» YOUR GOAL: Pull out of the data below the stretch of lines bounded by the one containing "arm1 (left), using" and the one containing "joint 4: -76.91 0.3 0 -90", both bounds included, unchanged.

» GIVEN RECORDS:

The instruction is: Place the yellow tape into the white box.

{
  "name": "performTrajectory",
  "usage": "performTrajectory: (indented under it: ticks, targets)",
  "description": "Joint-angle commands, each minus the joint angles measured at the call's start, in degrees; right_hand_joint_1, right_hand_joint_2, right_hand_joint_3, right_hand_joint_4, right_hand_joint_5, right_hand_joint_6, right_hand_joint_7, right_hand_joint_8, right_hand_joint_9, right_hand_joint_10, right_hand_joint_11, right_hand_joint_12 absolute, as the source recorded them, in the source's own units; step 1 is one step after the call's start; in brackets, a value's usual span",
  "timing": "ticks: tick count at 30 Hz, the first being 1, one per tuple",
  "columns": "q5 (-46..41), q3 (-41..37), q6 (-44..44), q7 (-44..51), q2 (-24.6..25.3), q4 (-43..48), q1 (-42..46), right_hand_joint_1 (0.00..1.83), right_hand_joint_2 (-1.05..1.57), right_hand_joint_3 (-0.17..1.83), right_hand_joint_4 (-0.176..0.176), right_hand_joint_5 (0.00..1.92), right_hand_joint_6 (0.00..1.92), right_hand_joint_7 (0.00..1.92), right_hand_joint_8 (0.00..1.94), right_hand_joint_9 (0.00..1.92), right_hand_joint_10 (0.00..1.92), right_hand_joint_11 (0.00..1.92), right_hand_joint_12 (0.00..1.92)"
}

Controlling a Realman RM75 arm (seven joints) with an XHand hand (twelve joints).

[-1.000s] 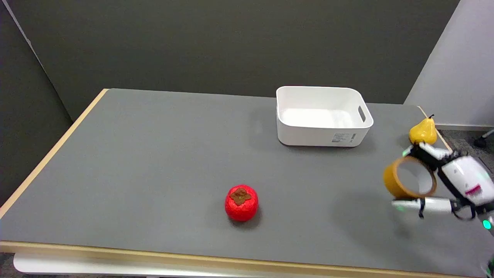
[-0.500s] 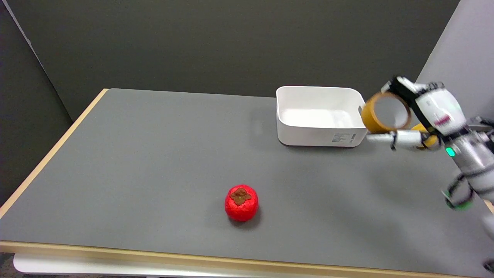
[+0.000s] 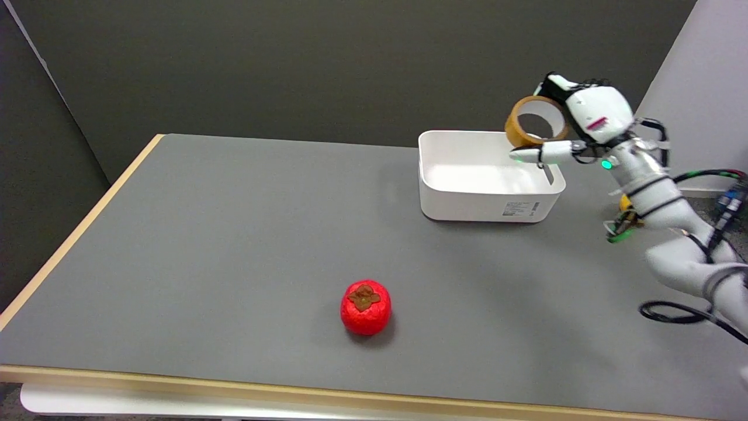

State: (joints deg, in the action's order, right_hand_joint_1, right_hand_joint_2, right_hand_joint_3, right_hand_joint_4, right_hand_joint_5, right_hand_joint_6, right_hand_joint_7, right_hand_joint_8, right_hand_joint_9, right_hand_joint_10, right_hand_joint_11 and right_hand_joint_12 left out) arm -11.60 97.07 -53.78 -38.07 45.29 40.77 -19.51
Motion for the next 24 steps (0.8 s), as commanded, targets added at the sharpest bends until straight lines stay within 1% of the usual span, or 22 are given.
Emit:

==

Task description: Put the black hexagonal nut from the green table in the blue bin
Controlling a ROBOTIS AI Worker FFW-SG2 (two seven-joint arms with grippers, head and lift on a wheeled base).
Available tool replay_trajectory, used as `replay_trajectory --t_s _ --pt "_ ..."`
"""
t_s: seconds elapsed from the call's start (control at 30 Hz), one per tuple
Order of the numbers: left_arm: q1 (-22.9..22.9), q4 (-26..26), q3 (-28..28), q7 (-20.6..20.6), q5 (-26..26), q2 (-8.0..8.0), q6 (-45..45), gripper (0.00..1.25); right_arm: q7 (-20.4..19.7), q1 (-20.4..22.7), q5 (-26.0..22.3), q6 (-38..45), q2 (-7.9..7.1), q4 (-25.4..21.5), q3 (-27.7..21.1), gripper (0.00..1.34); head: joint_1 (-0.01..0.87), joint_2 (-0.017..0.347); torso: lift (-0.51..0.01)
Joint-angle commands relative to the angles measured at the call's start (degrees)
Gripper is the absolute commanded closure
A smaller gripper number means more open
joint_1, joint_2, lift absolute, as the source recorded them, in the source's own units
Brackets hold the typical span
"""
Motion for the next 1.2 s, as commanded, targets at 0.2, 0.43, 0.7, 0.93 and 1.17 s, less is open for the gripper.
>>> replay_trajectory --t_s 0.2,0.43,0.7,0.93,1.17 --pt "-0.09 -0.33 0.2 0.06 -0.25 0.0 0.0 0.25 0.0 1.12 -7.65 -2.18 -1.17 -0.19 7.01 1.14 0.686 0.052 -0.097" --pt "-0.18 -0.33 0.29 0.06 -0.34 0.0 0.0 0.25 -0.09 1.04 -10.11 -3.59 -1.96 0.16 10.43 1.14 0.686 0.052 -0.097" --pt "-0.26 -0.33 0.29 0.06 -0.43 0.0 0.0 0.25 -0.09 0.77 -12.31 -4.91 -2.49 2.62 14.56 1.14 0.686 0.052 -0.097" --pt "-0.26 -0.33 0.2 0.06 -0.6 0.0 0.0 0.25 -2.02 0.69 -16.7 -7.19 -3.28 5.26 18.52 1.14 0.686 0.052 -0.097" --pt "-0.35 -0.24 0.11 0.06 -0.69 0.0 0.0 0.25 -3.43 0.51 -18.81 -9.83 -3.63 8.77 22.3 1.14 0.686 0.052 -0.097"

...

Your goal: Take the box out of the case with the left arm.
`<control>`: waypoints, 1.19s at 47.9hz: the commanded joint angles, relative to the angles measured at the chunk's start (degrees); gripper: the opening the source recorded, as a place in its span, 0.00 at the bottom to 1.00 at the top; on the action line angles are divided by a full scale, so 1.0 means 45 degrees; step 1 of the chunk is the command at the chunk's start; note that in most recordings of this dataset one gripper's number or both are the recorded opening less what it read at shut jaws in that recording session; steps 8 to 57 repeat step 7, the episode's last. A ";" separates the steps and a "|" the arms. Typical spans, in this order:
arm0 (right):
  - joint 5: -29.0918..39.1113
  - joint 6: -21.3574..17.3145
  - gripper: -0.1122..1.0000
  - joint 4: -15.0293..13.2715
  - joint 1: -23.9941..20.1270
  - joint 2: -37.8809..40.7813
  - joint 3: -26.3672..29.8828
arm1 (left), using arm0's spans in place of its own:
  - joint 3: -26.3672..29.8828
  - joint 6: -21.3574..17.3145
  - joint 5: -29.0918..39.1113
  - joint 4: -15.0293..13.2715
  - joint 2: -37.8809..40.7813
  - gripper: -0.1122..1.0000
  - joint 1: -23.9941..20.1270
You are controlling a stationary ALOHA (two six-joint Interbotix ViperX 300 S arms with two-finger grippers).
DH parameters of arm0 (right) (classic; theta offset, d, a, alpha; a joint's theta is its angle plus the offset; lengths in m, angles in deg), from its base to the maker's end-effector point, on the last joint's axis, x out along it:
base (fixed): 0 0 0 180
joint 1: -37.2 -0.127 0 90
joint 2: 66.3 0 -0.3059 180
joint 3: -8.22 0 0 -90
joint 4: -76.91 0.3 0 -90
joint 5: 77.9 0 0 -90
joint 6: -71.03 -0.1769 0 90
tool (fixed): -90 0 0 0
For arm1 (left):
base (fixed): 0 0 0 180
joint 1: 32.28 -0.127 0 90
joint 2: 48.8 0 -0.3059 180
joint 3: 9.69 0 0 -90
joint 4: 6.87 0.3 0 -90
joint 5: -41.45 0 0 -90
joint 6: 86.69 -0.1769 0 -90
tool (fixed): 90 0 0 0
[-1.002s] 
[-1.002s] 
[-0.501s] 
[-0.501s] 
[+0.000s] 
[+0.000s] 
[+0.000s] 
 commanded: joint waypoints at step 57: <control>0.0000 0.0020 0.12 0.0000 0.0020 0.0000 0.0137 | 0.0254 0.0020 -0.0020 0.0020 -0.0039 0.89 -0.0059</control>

» TASK RESULT:
arm1 (left), using arm0's spans in place of its own:
  - joint 3: -26.3672..29.8828
  - joint 6: -21.3574..17.3145
  - joint 5: -29.0918..39.1113
  - joint 4: -15.0293..13.2715
  - joint 2: -37.8809..40.7813
  - gripper: -0.1122..1.0000
  - joint 1: -23.9941..20.1270
You are controlling a stationary ALOHA (two six-joint Interbotix ViperX 300 S arms with two-finger grippers).
DH parameters of arm0 (right) (classic; theta offset, d, a, alpha; a joint's theta is its angle plus the offset; lengths in m, angles in deg), from its base to the maker's end-effector point, on the last joint's axis, x out along it:
base (fixed): 0 0 0 180
joint 1: -37.2 -0.127 0 90
joint 2: 66.3 0 -0.3059 180
joint 3: -8.22 0 0 -90
joint 4: -76.91 0.3 0 -90

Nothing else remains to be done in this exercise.